▶ [Assignment]
Find every line below with the word "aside" in it, and copy each one.

Top of Extracted material

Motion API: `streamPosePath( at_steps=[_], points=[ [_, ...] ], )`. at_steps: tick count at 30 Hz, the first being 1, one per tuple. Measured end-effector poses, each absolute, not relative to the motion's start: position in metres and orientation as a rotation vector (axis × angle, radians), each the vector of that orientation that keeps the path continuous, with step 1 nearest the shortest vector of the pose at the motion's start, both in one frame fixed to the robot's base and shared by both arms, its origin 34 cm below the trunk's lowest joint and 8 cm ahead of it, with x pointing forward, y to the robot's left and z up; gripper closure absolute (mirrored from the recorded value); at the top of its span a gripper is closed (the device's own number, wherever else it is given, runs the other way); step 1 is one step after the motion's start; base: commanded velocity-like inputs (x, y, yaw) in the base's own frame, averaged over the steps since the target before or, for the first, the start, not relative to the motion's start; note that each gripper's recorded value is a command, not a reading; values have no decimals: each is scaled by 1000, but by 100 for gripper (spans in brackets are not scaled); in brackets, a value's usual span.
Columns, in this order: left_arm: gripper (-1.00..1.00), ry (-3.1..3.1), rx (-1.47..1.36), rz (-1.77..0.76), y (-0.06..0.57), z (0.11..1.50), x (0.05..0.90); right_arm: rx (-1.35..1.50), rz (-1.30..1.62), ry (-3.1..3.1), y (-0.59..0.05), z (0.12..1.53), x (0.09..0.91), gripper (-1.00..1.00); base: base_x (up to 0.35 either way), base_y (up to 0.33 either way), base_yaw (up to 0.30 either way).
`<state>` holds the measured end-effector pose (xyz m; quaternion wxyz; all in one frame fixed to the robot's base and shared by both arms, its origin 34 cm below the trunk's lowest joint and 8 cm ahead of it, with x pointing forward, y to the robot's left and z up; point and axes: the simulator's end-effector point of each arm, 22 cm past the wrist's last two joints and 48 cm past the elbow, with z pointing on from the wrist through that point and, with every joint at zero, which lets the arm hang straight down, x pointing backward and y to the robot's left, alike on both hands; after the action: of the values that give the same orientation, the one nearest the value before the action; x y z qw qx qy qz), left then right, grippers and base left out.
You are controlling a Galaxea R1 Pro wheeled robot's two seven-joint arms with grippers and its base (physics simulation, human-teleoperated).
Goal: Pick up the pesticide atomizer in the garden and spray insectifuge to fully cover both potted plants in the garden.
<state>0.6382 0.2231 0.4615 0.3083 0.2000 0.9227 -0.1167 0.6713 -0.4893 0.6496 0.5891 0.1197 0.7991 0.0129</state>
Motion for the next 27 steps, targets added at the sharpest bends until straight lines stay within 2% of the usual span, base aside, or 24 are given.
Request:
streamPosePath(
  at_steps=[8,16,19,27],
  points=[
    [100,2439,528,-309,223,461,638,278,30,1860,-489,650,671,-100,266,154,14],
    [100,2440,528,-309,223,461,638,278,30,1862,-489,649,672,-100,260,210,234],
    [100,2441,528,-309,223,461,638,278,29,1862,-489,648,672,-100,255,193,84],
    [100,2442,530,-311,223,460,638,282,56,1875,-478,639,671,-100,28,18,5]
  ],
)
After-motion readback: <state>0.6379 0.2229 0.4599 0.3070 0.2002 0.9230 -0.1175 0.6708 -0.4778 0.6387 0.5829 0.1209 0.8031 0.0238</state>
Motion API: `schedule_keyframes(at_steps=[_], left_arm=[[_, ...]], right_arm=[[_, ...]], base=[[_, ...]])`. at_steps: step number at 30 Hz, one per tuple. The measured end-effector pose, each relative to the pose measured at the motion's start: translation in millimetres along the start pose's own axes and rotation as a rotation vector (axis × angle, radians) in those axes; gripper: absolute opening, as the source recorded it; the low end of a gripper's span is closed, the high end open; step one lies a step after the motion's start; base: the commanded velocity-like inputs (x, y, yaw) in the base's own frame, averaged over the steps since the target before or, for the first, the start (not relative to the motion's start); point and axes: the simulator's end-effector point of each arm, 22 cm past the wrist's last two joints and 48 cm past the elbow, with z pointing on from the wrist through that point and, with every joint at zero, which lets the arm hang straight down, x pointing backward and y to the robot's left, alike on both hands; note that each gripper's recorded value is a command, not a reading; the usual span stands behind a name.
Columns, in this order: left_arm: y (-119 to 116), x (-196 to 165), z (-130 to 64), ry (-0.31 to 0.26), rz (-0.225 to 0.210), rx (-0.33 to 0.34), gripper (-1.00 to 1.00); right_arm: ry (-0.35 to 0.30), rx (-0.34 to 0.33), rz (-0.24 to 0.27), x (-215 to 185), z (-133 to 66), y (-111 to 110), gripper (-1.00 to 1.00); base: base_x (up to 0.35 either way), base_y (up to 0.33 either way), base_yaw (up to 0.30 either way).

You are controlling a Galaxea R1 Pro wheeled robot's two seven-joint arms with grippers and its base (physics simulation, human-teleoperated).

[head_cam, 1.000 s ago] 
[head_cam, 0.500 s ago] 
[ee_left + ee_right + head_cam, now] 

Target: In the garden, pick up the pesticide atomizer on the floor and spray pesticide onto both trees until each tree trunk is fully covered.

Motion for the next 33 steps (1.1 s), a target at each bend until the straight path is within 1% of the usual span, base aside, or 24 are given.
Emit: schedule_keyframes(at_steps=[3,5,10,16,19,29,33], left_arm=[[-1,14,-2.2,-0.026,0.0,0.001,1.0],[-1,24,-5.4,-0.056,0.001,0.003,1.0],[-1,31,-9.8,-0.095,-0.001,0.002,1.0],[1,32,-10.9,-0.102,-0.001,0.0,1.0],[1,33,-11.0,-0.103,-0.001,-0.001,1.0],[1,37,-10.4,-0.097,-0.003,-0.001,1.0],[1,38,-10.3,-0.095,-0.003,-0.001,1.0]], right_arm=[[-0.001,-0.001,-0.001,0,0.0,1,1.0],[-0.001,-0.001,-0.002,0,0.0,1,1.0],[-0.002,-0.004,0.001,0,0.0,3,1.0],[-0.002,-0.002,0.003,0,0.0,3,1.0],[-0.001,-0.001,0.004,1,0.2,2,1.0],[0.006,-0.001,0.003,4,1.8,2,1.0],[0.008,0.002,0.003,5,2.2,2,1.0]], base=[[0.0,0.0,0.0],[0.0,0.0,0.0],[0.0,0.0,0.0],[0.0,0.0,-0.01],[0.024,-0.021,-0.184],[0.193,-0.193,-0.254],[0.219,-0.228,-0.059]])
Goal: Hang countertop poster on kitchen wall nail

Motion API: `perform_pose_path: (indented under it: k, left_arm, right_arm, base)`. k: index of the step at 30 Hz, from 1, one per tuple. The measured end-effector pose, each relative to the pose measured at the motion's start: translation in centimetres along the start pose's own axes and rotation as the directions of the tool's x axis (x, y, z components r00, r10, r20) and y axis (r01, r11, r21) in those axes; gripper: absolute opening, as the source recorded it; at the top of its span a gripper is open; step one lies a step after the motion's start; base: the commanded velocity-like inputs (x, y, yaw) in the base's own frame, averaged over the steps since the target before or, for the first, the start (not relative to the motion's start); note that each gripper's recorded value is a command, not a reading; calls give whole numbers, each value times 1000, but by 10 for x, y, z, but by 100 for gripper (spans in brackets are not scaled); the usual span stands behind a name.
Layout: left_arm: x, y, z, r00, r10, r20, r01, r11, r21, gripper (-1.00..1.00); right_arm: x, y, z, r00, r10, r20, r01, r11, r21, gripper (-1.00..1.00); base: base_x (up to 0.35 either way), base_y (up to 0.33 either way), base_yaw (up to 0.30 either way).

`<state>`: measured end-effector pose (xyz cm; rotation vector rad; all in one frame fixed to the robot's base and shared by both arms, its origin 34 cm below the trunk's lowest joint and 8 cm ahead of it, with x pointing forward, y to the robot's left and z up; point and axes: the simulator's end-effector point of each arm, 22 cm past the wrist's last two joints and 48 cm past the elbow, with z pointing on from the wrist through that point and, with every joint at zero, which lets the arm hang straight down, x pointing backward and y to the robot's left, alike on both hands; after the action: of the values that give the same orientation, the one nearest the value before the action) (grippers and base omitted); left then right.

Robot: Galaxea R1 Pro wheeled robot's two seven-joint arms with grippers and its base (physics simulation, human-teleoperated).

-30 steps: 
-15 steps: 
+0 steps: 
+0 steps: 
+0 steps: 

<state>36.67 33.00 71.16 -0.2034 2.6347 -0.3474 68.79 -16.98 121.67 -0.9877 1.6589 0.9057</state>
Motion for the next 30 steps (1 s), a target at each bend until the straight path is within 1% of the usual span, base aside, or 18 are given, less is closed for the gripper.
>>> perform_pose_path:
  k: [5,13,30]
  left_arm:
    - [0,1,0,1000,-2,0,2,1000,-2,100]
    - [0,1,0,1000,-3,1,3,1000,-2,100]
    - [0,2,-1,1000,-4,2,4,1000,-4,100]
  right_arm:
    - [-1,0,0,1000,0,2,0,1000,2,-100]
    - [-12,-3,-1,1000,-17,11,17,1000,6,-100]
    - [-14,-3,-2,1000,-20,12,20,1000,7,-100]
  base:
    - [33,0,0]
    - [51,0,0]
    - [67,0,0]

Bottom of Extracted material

▶ [Written solution]
Motion for the next 27 steps, targets added at the sharpest bends until straight lines stay within 2% of the usual span, base aside, or 24 are given.
Motion for the next 33 steps (1.1 s), a target at each bend until the straight path is within 1% of the usual span, base aside, or 24 are given.
Motion for the next 30 steps (1 s), a target at each bend until the straight path is within 1% of the usual span, base aside, or 18 are given, less is closed for the gripper.

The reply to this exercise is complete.